*TASK DESCRIPTION*. Exclude all pictures from your copy of the data below, which should otherwise match exactly.

*-*-*

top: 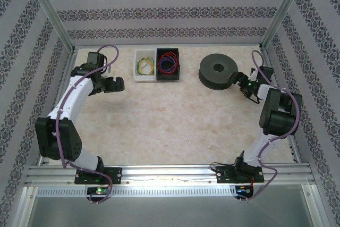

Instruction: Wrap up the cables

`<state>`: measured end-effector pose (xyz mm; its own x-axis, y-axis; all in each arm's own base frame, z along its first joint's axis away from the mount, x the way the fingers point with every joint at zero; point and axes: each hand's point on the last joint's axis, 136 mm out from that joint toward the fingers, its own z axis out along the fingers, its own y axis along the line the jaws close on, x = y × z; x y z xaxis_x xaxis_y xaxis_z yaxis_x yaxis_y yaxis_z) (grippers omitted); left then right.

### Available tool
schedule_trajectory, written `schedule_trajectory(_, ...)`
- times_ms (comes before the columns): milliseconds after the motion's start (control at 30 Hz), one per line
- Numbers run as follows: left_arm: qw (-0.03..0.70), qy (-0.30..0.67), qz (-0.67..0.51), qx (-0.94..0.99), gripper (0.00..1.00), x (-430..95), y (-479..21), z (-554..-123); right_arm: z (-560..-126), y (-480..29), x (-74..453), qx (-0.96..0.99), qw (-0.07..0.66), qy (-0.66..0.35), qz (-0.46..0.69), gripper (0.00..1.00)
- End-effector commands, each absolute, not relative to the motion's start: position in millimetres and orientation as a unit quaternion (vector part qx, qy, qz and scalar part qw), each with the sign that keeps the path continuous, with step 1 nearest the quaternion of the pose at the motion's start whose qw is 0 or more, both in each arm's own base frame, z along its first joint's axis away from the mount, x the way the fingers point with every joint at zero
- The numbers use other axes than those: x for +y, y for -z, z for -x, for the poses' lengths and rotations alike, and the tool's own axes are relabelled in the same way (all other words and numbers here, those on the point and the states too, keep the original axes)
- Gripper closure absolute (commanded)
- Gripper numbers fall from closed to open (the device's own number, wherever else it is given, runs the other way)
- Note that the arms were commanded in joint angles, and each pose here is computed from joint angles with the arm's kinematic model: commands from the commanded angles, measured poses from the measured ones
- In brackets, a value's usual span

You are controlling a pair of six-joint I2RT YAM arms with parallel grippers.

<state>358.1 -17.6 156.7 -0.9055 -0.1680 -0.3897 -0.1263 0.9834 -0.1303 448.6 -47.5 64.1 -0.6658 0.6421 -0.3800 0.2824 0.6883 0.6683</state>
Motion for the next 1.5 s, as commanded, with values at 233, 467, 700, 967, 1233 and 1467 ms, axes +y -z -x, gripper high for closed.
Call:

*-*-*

*TASK RESPONSE*.
top: 

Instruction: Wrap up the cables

`<state>`: measured end-effector pose (xyz mm; its own x-axis, y-axis; all in each arm's own base frame, z along its first joint's axis away from the mount, x the way the fingers point with every joint at zero; point and axes: each hand's point on the last joint's axis, 136 mm out from that joint toward the fingers, its own z axis out along the fingers, its own y axis along the line the jaws close on, x = y × z; x y z xaxis_x xaxis_y xaxis_z yaxis_x yaxis_y yaxis_z) (grippers omitted); left then right.

### Available tool
schedule_trajectory, written `schedule_trajectory(_, ...)`
- times_ms (comes before the columns): milliseconds after the motion's start (control at 30 Hz), one per line
- Numbers run as follows: left_arm: qw (-0.03..0.70), qy (-0.30..0.67), qz (-0.67..0.51), qx (-0.94..0.99), gripper (0.00..1.00), x (-430..95), y (-479..21), z (-554..-123); right_arm: z (-560..-126), y (-480..29), x (-74..453), qx (-0.96..0.99), qw (-0.07..0.66), qy (-0.66..0.35), qz (-0.46..0.69), gripper (0.00..1.00)
- End-effector commands, each absolute, not relative to the motion's start: position in millimetres and orientation as a unit quaternion (vector part qx, qy, qz and scalar part qw), each with the sign that keeps the path continuous, with step 1 nearest the quaternion of the pose at the motion's start whose qw is 0 or more, both in each arm's own base frame, z along its first joint's axis away from the mount, x the way the fingers point with every joint at zero
- The numbers use other axes than those: x for +y, y for -z, z for -x, for the poses' lengths and rotations alike, and the tool's own axes are relabelled in the same way (all other words and numbers here, those on the point and the states too, keep the original axes)
- Gripper closure absolute (commanded)
- Gripper numbers fall from closed to open (the device's own number, wherever else it is given, runs the other way)
- Note that the arms were commanded in joint angles, and each pose here is computed from joint angles with the arm's kinematic model: commands from the commanded angles, measured poses from the measured ones
- In brackets, a value's usual span

You are controlling a pair of six-joint I2RT YAM arms with parallel grippers.

<state>358.1 -17.6 156.7 -0.9055 -0.1680 -0.3897 -0.1263 0.9834 -0.1303 448.6 -47.5 64.1 -0.6658 0.6421 -0.3800 0.2824 0.6883 0.6683</state>
Motion for the next 1.5 s, as commanded, with values at 233, 467, 700, 967, 1233 and 1467 ms, axes +y -z -x, gripper high for closed.
Call:

The full answer has been given.